Streak investigations of the dynamics of subnanosecond discharge developing in nitrogen at a pressure of 6 atm with the participation of runaway electrons

Abstract

The results of an investigation of a self-sustained subnanosecond discharge in nitrogen at a pressure of 6 atm are presented. A high voltage pulse with a front of approximately 770 ps at the level of 0.1–0.9 in amplitude was applied to the studied gas gap. In this case, the voltage rise rate in the discharge gap at the prebreakdown stage was 1.45 × 1014 V s−1. A breakdown occurs at the end of the front of the voltage pulse. The cathode geometry used provided a 3.3-fold enhancement of an electric field in the near-cathode spatial domain. It is shown that at the initial stage the discharge is of a volumetric form which turns into a spark form further. The discharge contraction starts from a cathode and an anode almost simultaneously. The propagation rate of ionization waves accompanying the spark channel development is 4.2 × 108 cm s−1. The initial volumetric form of the discharge is provided by preliminary ionization of a gas medium by runaway electrons.
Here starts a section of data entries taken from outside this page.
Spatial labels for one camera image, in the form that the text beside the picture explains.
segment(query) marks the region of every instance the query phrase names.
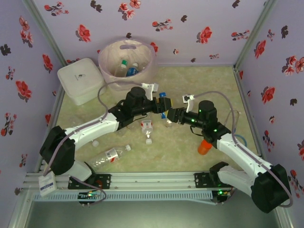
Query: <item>white bottle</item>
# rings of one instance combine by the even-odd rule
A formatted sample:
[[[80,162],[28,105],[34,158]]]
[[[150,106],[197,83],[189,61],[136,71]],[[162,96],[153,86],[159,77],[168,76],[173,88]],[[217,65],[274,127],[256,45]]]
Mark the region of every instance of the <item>white bottle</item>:
[[[109,163],[113,163],[116,160],[121,159],[125,154],[127,154],[127,151],[130,151],[131,147],[130,145],[126,146],[116,146],[109,151],[102,152],[95,157],[91,158],[87,164],[93,169],[98,170],[101,167],[106,166]]]
[[[153,132],[152,120],[143,120],[141,126],[142,133],[147,137],[146,144],[152,144],[152,139],[150,138],[150,134]]]
[[[127,65],[128,65],[128,61],[124,59],[122,63],[116,68],[114,76],[125,77],[128,71]]]

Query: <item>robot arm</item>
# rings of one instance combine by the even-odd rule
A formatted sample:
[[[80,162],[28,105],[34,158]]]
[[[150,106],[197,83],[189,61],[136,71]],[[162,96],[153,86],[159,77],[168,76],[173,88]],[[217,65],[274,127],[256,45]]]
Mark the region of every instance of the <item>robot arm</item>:
[[[75,151],[95,138],[126,127],[134,121],[135,116],[162,113],[171,108],[169,98],[152,97],[152,92],[157,91],[157,84],[142,86],[148,90],[147,96],[143,88],[133,87],[124,100],[108,110],[104,119],[102,115],[76,127],[61,129],[56,126],[51,129],[40,149],[41,156],[48,164],[59,143],[66,138],[50,166],[55,175],[67,174],[91,184],[94,171],[86,163],[75,160]]]
[[[198,113],[194,113],[191,112],[193,99],[191,95],[184,96],[184,103],[188,103],[188,108],[170,109],[167,118],[175,123],[200,128],[202,136],[208,143],[224,152],[243,169],[237,171],[227,163],[220,162],[210,169],[210,171],[215,170],[216,177],[211,177],[215,184],[225,183],[243,191],[265,213],[269,213],[288,200],[285,190],[263,166],[272,171],[290,192],[286,170],[279,164],[273,166],[248,149],[247,153],[242,151],[239,146],[243,148],[245,146],[238,140],[236,145],[231,131],[218,122],[214,104],[211,101],[201,101]]]

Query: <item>black mounting plate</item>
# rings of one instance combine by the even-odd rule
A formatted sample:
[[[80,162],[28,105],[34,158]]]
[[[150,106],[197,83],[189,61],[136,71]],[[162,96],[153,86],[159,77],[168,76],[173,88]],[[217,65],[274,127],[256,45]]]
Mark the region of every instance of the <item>black mounting plate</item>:
[[[212,181],[209,172],[197,172],[194,174],[195,187],[201,188],[231,188],[230,185],[222,182],[216,184]]]
[[[92,185],[101,188],[103,190],[106,190],[106,189],[110,189],[110,184],[111,184],[110,174],[96,174],[94,183]],[[77,189],[92,189],[92,188],[84,184],[81,184],[72,177],[70,177],[68,183],[68,189],[77,190]]]

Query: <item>orange cup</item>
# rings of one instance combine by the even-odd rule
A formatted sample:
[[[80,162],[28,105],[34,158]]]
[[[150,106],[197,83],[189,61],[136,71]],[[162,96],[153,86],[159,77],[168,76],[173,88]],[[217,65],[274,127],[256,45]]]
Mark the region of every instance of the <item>orange cup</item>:
[[[198,147],[198,152],[201,155],[205,155],[212,148],[212,144],[208,143],[206,140],[203,140]]]

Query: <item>bottle cap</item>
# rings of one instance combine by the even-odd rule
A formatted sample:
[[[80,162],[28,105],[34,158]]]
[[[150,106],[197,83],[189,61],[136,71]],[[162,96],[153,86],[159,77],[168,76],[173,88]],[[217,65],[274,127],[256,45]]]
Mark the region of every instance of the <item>bottle cap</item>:
[[[166,96],[166,93],[165,93],[165,92],[160,93],[160,97],[164,97],[164,96]]]
[[[97,146],[99,145],[99,141],[94,140],[93,143],[92,143],[92,145],[93,145],[94,147],[97,147]]]
[[[152,139],[146,139],[146,144],[147,144],[147,145],[152,144]]]
[[[125,147],[126,147],[127,151],[131,150],[131,146],[130,145],[126,145]]]
[[[211,149],[212,148],[212,144],[208,143],[206,140],[203,140],[201,142],[202,146],[205,147],[206,149]]]
[[[127,60],[123,60],[122,61],[122,65],[125,65],[125,66],[128,65],[128,61]]]
The generation of runaway electrons takes place in the enhanced electric field area formed near a microprotrusion on the cathode surface, while the macro-geometry of the discharge gap does not ensure enhancing of the electric field up to the value which is sufficient to the implementation of the runaway electron generation criterion. Numerical simulation of a formation process of the electron avalanche initiated by an electron field-emitted from the top of the cathode microprotrusion was carried out taking into account the motion of each electron in the avalanche. To simulate electron motion through the discharge gap, the 3D Monte-Carlo technique was employed. The following runaway electron parameters were calculated: characteristic runaway electron trajectories; runaway electron energy gained during the motion through the discharge gap; and times required for runaway electrons to reach the anode.